Many of the peaceful demonstrators, most of whom were very young men and women,
were burned alive as the fascists throw firebombs at the Trade Union Hall in which the
protesters found themselves barricaded.

Some leapt to an instant death, whilst others who survived were mutilated and beaten
to death by the fascist gangs below.

This has not been forgotten. Odessa is a traditionally multi-cultural city, but
unmistakeably Russian in character and language.

Odessa along with Mariupol and Dnepropetrovsk and Kharkov in the north will not be
so easily reconciled to the idea of Ukraine. As it stands, violence has been commonplace
in such places ever since the coup of 2014. Just because unlike in the Donbass republics,
there is not out and out war, does not mean things are peaceful.

The regions may well go their own way and sooner than many suspect.
4. Its the economy, stupid!
Somalia has long been called a failed state due to the weak Mogadishu governments
inability to maintain a functional state.

Likewise, post-Gaddafi Libya is now several states in one, with two factions in two cities
(Tripoli and Benghazi) competing for legitimacy. Compounding this are a plethora of
tribal factions and terrorist groups including ISIS, who control parts of the country.
There is no central economy and resources are constantly being plundered and sold on
the black market, often with the help of the Sicilian mafia.
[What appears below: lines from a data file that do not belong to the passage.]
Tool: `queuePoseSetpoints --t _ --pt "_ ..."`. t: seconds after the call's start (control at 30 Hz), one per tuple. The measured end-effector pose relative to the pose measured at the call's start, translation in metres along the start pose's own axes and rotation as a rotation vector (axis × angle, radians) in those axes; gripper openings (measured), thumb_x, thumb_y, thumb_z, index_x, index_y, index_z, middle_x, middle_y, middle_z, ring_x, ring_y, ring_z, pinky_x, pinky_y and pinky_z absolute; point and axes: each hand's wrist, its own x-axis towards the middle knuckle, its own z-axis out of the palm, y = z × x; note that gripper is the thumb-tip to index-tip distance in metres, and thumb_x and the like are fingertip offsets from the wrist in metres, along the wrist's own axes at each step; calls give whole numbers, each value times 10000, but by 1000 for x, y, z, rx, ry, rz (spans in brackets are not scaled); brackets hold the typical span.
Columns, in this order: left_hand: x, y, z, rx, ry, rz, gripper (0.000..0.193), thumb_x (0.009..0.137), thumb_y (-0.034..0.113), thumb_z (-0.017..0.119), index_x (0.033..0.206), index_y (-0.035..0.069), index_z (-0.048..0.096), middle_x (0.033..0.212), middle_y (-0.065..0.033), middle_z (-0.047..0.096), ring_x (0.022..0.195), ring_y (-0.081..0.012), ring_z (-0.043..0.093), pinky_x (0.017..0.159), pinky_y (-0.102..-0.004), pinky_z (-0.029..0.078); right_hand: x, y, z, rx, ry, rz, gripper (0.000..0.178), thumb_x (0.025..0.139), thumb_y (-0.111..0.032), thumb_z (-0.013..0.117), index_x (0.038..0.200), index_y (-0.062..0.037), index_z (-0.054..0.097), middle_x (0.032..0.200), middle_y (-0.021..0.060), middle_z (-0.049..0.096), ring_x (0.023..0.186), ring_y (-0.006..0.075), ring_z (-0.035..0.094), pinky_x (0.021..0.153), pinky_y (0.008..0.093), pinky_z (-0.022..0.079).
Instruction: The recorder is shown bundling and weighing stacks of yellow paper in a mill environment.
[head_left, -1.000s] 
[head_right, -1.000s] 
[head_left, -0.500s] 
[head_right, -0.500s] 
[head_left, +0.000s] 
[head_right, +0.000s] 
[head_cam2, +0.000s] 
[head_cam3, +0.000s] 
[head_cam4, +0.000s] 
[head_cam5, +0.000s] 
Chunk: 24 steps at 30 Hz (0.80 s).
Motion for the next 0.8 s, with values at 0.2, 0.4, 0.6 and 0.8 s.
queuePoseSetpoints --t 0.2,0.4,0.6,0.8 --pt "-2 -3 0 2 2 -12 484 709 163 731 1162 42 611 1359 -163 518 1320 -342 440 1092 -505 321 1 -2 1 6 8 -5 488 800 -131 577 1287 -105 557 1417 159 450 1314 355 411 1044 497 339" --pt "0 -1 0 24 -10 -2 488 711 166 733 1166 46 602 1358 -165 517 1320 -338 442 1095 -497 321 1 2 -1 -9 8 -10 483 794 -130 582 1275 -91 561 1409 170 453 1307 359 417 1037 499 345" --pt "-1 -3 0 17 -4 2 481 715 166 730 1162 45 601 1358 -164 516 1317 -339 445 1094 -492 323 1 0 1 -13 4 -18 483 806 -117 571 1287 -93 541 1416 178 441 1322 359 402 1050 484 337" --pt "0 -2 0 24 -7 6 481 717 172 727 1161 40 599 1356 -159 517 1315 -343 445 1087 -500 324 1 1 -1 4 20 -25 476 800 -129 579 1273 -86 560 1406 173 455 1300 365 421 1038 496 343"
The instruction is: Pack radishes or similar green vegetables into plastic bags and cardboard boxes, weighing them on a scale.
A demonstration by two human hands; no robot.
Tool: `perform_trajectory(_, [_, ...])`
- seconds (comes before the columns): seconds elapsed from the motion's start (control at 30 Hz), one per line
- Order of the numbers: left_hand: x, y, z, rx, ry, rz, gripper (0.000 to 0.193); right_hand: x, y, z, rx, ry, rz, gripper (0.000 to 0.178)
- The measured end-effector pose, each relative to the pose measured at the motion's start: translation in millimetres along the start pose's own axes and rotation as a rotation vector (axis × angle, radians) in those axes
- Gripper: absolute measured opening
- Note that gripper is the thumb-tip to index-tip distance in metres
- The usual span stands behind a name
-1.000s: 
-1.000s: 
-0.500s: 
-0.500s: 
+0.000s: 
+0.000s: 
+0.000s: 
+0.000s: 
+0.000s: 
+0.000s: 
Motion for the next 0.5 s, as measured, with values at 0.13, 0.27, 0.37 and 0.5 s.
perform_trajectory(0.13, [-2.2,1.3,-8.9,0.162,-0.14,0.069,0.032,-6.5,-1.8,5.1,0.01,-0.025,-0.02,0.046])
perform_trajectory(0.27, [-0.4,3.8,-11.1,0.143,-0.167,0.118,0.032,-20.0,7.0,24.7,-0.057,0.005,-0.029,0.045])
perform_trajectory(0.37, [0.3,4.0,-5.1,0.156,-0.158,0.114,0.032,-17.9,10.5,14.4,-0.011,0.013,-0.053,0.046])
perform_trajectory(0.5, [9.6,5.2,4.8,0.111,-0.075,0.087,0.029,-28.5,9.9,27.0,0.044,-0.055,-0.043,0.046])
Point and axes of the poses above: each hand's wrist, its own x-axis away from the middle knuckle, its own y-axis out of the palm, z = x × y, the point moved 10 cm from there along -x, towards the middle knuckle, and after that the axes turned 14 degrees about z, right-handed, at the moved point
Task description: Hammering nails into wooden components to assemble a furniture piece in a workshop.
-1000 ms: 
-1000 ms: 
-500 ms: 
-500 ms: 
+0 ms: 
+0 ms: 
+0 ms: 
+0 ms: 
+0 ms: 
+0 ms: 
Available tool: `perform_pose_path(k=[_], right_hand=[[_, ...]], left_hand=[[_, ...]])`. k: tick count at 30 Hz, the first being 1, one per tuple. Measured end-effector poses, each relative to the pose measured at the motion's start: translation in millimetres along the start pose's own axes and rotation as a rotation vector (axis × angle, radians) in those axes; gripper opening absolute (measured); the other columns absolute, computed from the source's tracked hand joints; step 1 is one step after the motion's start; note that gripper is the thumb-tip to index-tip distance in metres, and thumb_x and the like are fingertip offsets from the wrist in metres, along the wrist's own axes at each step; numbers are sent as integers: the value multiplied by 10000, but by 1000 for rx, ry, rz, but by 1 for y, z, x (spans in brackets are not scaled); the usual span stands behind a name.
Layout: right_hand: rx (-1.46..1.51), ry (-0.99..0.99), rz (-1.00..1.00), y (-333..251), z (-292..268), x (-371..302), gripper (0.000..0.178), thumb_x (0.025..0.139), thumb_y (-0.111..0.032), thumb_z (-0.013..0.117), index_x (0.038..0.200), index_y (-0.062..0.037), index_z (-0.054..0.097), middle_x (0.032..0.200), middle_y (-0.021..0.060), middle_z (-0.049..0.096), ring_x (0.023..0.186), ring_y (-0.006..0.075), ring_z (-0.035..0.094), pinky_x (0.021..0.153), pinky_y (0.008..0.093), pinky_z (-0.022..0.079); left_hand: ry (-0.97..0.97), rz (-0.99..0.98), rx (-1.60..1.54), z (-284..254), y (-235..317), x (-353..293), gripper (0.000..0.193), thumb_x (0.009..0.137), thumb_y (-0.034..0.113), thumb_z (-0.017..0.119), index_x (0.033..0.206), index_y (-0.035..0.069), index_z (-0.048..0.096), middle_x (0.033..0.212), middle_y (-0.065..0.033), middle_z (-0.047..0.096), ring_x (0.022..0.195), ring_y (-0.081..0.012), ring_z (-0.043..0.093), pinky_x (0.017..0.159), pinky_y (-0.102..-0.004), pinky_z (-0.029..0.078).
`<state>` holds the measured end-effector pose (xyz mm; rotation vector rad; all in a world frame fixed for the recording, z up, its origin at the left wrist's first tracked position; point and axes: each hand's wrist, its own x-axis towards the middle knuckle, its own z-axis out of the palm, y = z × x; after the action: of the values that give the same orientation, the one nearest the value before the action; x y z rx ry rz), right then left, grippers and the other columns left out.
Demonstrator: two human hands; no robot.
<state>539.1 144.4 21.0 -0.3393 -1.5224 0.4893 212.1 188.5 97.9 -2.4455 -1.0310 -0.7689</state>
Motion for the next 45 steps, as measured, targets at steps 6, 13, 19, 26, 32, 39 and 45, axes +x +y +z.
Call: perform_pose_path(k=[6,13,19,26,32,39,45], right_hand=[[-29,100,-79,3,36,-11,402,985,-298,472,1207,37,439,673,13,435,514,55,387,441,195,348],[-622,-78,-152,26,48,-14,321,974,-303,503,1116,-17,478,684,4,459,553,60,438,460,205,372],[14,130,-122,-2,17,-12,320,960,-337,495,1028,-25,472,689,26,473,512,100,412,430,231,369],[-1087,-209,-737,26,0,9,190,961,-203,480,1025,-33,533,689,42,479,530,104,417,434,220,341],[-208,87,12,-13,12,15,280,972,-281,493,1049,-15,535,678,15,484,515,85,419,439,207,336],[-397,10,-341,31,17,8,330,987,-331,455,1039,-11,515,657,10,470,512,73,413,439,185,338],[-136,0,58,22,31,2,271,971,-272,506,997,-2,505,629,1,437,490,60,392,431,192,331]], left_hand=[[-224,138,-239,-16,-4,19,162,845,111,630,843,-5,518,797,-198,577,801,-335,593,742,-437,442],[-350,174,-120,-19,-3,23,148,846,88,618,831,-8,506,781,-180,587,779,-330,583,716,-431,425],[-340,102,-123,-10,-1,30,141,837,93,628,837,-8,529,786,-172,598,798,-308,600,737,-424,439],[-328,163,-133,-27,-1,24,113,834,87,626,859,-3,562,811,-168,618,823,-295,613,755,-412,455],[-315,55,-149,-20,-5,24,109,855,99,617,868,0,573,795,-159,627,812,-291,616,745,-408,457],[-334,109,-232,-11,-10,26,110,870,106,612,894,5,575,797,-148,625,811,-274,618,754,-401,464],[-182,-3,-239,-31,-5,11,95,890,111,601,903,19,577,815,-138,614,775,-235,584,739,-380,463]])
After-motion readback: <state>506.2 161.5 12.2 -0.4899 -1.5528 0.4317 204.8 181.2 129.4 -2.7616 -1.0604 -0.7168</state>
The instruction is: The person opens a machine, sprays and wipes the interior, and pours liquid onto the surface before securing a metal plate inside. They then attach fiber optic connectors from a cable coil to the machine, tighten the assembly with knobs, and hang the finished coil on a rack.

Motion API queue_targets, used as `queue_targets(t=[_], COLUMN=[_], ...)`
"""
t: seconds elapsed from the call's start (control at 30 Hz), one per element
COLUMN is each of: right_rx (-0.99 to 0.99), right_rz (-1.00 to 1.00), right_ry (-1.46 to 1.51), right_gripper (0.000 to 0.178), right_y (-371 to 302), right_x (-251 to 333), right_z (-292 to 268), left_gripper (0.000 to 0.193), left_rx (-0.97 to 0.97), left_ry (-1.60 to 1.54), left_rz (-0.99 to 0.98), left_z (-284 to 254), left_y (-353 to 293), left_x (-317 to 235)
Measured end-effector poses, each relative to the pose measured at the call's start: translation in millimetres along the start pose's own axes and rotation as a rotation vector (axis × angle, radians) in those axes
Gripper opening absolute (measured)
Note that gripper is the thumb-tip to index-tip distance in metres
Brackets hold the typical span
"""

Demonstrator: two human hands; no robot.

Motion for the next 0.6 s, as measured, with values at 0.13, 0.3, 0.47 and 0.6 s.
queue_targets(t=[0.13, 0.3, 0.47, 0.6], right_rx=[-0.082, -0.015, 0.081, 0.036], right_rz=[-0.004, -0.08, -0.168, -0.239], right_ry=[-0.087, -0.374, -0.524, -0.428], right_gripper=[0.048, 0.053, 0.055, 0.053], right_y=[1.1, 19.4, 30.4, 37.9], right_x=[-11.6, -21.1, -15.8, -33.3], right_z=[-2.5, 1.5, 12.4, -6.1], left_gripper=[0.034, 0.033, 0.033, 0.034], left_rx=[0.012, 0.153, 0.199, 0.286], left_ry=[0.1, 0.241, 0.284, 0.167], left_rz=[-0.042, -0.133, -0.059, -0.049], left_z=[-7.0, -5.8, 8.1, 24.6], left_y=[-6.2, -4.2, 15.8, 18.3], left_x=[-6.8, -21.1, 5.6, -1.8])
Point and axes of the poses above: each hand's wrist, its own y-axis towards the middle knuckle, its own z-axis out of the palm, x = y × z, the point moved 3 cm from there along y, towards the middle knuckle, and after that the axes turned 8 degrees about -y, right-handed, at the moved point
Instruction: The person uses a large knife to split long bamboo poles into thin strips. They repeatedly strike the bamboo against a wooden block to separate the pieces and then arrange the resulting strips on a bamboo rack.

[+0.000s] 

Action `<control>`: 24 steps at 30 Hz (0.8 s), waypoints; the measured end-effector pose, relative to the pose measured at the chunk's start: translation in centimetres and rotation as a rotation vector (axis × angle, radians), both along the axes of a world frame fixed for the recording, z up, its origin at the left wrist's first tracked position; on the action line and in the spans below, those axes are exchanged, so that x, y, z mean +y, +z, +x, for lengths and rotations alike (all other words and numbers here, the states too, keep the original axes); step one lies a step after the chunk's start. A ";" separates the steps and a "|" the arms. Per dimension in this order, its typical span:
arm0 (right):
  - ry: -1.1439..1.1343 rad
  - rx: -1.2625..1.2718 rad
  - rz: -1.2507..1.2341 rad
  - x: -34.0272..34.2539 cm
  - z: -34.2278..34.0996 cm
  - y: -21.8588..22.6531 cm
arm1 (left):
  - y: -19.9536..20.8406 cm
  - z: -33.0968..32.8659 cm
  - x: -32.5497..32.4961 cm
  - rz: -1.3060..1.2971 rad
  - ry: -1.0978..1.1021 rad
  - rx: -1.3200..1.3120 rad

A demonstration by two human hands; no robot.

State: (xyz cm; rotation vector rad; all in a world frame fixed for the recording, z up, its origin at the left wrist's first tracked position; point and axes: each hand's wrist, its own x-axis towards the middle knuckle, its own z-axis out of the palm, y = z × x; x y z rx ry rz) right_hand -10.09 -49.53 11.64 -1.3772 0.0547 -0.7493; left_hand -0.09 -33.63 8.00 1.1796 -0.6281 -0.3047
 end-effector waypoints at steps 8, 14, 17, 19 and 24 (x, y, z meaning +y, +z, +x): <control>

Ukraine too is a mafia state. Corruption in state-owned corporations, lack of any


accountability among offices, one of the most corrupt and violent business cultures in
the world, difficulty in the government collecting revenue and a thriving black market,
has depressed the economy of a state which was since 1991 has never been a picture of
economic health.

Unable to pay for its own necessities let alone its war of aggression, the Kiev
government is almost entirely reliant on foreign aid.

With the EU states having their own economic and political crises and Donald Trump
appearing less and less interested in paying for states like Ukraine, the fascist regime is
more than just an aggressive state, it is a failed state.

The combination of regions uncomfortable with ethno-centric and linguistically


discriminatory laws with central bankruptcy is a recipe for civil strife. Many of the
Russian regions of the country would be more economically healthy if they formed their
own federation or indeed returned to Russia.

Many would jump at such an opportunity. They soon will.

5. The EU Problem
Whereas the fascist regime in Kiev is keen to create an identity based on the myth of
Ukrainian ultra-nationalism, many of her would be colleagues in a future EU
arrangement do not share such views.
Many Poles feel that Lvov (Lwow as they call it), ought to be restored as a Polish centre
of culture, which it was even during Austrian rule. Although the city largely lost her
Polish population, if what is left of Ukraine, the western rump, were to join the EU, the
possibility of Polish repatriation could be a very real possibility due to the EUs open
border policy.

As it stands, I believe in the next few years, all Russophone regions of the country will
legally separate from the centre leaving mostly Western Ukraine and maybe some small
areas of left-bank Ukraine (possibly not).

This rump state, would have little choice but to beg the EU for membership. Brussels
may not be able to stomach the burden of even a small Ukraine. But if it did, that would
be the end of Bandarastan. It would essentially mean a state perpetually reliant on the
good will of Brussels on the physical periphery of Europe. Good luck with that!